• What you have to do: Please repeat the lines below, exactly and only, from the one that holds "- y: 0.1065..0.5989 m" through the one that holds "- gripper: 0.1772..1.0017".

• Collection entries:
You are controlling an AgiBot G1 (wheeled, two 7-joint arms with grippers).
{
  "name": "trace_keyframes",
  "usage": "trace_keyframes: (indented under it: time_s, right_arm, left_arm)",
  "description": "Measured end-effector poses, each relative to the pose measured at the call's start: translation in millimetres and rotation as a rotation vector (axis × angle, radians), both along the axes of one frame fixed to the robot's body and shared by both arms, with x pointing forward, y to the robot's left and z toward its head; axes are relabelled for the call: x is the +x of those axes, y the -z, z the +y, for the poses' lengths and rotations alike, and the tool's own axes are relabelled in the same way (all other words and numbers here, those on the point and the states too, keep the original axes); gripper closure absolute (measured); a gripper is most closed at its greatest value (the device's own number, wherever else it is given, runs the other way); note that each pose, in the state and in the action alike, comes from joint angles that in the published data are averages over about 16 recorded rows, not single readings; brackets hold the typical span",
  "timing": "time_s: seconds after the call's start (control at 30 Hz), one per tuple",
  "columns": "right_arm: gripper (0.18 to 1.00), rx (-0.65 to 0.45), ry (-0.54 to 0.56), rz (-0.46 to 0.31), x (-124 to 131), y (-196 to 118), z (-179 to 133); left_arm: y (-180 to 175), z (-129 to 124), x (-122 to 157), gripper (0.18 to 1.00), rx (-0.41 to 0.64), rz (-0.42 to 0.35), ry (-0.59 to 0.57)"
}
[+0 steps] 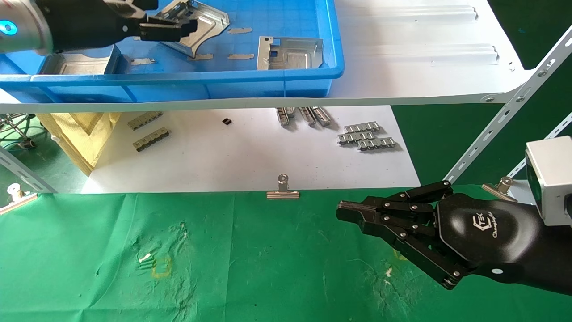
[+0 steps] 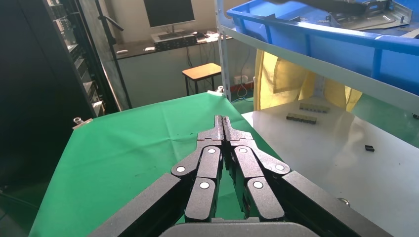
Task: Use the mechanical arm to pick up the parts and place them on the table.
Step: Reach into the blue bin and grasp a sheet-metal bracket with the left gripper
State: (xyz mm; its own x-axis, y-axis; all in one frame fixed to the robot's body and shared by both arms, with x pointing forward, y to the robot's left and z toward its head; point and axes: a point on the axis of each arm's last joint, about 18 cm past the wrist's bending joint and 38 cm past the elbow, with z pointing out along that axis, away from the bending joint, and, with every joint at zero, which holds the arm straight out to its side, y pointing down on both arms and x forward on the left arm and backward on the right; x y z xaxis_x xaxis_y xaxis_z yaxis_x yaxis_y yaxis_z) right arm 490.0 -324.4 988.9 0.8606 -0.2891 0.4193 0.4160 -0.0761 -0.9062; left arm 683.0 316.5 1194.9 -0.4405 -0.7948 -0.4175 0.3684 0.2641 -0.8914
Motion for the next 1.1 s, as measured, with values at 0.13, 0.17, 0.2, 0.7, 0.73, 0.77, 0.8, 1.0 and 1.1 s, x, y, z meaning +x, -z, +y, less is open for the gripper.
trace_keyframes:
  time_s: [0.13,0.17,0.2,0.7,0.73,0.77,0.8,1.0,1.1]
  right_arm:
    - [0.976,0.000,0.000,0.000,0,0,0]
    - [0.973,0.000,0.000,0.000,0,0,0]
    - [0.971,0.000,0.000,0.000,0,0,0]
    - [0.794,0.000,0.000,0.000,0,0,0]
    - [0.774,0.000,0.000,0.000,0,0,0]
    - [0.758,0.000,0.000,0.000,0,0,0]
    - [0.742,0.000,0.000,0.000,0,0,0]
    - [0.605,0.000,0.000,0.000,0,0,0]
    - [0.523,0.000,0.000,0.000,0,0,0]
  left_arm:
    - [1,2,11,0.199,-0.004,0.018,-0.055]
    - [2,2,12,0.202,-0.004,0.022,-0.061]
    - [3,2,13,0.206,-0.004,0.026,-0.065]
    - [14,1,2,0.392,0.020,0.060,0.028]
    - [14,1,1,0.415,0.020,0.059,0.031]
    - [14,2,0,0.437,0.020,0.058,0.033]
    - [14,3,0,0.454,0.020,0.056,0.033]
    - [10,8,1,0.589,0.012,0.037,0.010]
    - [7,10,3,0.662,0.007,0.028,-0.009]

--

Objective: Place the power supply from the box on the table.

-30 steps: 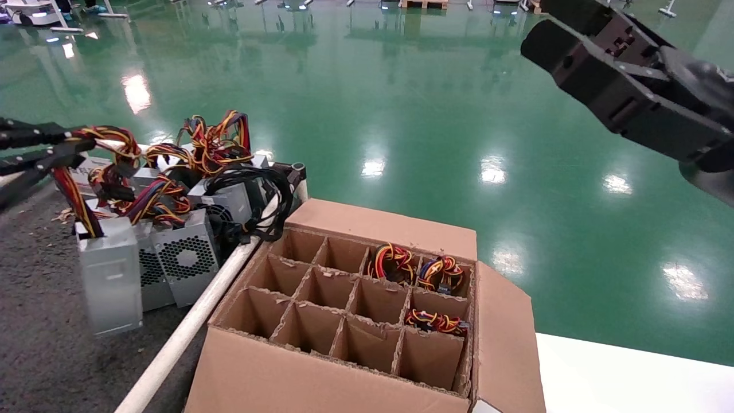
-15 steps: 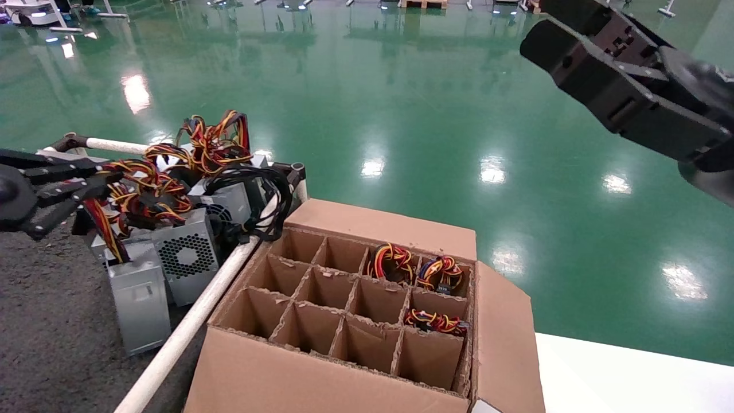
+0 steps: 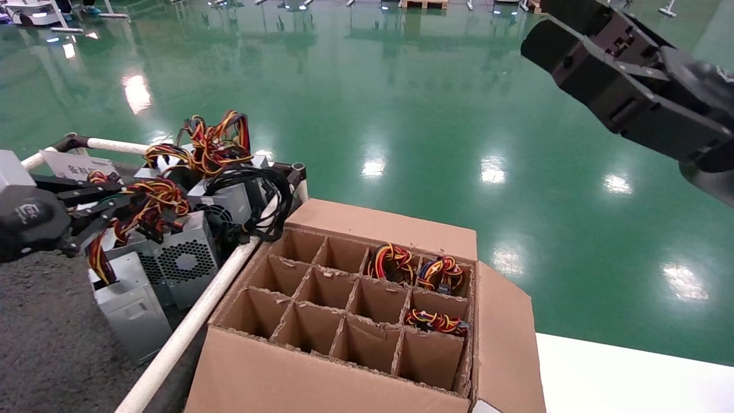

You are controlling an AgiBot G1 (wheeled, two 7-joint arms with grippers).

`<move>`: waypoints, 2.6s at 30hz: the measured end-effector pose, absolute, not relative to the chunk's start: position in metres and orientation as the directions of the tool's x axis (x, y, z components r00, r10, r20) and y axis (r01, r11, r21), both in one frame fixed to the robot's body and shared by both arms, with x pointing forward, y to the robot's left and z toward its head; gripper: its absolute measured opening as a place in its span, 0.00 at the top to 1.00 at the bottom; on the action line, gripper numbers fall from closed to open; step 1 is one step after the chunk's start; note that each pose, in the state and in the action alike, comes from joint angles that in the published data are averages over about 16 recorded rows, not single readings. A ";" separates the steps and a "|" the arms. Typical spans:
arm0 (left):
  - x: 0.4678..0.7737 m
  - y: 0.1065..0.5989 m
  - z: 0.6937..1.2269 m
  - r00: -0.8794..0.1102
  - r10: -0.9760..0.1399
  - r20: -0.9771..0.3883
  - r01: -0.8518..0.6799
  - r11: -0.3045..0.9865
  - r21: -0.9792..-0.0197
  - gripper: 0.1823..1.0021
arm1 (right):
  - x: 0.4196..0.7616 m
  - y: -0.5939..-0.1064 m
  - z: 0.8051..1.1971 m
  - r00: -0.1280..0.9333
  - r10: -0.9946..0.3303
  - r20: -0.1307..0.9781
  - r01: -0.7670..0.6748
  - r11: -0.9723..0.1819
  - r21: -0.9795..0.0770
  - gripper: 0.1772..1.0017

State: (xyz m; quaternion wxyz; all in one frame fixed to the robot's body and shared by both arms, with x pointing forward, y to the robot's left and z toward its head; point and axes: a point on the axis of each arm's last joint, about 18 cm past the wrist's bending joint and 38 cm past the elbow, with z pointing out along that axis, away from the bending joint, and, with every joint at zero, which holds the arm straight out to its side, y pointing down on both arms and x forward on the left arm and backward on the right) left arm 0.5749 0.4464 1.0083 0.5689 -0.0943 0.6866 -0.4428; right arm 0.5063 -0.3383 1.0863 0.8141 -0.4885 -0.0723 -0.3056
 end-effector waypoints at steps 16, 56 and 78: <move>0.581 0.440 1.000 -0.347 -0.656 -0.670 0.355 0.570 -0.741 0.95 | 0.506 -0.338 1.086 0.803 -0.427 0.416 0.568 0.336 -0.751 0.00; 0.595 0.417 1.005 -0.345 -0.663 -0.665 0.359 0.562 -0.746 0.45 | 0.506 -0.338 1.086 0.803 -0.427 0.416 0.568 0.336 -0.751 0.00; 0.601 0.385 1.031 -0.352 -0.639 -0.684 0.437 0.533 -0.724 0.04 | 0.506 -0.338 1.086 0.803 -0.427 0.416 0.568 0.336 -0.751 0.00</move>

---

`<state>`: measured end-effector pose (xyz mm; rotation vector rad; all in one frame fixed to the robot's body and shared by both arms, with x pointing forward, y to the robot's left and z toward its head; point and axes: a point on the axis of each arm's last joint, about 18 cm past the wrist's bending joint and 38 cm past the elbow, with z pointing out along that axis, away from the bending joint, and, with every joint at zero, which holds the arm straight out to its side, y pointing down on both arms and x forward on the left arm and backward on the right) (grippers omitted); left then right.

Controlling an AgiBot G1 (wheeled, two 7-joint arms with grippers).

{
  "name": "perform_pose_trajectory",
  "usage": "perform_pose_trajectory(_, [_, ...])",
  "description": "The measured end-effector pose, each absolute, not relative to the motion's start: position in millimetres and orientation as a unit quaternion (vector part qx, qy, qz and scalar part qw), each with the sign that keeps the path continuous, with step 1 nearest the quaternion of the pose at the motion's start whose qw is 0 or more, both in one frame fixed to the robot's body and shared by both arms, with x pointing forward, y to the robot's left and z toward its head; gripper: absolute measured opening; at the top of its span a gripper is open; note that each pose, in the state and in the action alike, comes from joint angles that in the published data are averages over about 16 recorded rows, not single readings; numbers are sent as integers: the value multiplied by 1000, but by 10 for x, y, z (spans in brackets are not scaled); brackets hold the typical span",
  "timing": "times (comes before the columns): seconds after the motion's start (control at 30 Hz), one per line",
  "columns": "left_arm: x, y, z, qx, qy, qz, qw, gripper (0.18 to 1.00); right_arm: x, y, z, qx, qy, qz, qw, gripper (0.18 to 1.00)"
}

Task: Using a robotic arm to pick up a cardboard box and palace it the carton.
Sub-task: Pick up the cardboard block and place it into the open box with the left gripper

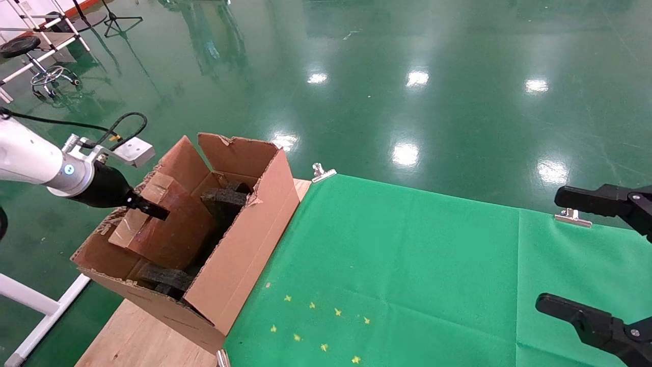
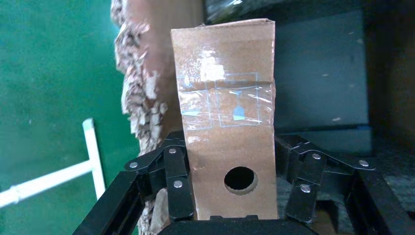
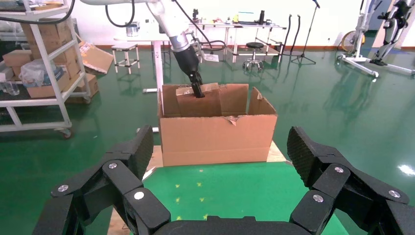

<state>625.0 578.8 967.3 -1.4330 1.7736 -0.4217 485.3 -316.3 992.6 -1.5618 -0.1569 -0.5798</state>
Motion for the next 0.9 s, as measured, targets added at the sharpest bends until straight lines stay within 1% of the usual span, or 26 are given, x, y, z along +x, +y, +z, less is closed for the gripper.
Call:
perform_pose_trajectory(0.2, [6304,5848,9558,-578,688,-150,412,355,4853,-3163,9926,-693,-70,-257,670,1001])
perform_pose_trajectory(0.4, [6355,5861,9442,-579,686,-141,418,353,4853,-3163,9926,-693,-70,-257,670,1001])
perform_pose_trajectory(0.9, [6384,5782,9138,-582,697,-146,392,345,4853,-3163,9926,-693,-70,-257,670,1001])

• Output for this exercise:
  - y: 0.1065..0.5989 m
  - z: 0.6937..1.2269 m
  - r00: -0.8794..0.1102
  - r10: -0.9760..0.1399
  - r20: -0.9771..0.3883
  - r01: -0.8518..0.6799
  - r11: -0.3045..0.9865
  - r21: -0.9792..-0.0197
  - gripper: 0.1823..1.0021
arm1 (right):
  - x: 0.4196..0.7616 m
  - y: -0.5939..-0.1064 m
  - z: 0.8051..1.1971 m
  - r00: -0.1280..0.9333
  - r10: -0.9946..0.3303
  - r20: -0.1307..0.9781
  - r01: -0.7670..0.6748
  - r11: -0.9723..0.1819
  - r21: -0.9795..0.0770
  - gripper: 0.1772..1.0017

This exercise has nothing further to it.